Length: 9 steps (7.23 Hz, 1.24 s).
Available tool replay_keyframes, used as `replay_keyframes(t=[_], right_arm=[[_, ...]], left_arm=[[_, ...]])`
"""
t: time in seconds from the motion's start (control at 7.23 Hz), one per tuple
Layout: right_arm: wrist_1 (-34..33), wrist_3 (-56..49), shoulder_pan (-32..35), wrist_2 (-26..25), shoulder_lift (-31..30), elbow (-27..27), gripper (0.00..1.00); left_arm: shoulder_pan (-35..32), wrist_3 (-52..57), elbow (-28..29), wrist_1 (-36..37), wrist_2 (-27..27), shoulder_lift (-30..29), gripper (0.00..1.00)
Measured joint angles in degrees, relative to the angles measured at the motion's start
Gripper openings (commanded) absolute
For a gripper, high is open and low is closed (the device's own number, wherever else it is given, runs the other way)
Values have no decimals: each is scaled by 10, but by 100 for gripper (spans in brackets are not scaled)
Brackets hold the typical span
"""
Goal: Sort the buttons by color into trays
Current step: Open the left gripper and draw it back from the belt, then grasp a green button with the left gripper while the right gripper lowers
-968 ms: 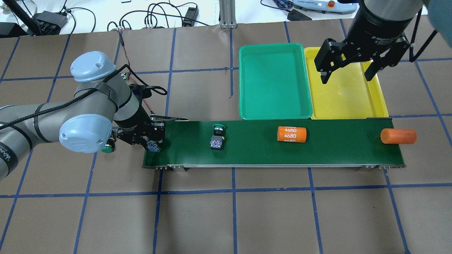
★ ★ ★ ★ ★ ★ ★
● **Instructions for the task**
Should there be pictures in the data, leave them out and return the rest exactly.

● **Written answer**
Length: 9 steps (7.23 Hz, 1.24 s).
Available tool replay_keyframes, used as `replay_keyframes(t=[_], right_arm=[[_, ...]], left_arm=[[_, ...]])`
"""
t: time in seconds from the motion's start (control at 7.23 Hz), one per tuple
Layout: right_arm: wrist_1 (-34..33), wrist_3 (-56..49), shoulder_pan (-32..35), wrist_2 (-26..25), shoulder_lift (-31..30), elbow (-27..27), gripper (0.00..1.00); left_arm: shoulder_pan (-35..32), wrist_3 (-52..57), elbow (-28..29), wrist_1 (-36..37), wrist_2 (-27..27), shoulder_lift (-30..29), gripper (0.00..1.00)
Measured joint angles in degrees, relative to the angles measured at the motion's start
Gripper openings (commanded) absolute
For a gripper, high is open and low is closed (the device's own number, wherever else it is given, runs the other way)
Values have no decimals: each is scaled by 10, but by 100 for gripper (spans in brackets are not scaled)
Brackets hold the typical span
"""
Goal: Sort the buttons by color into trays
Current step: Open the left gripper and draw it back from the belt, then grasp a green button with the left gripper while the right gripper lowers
-968 ms: 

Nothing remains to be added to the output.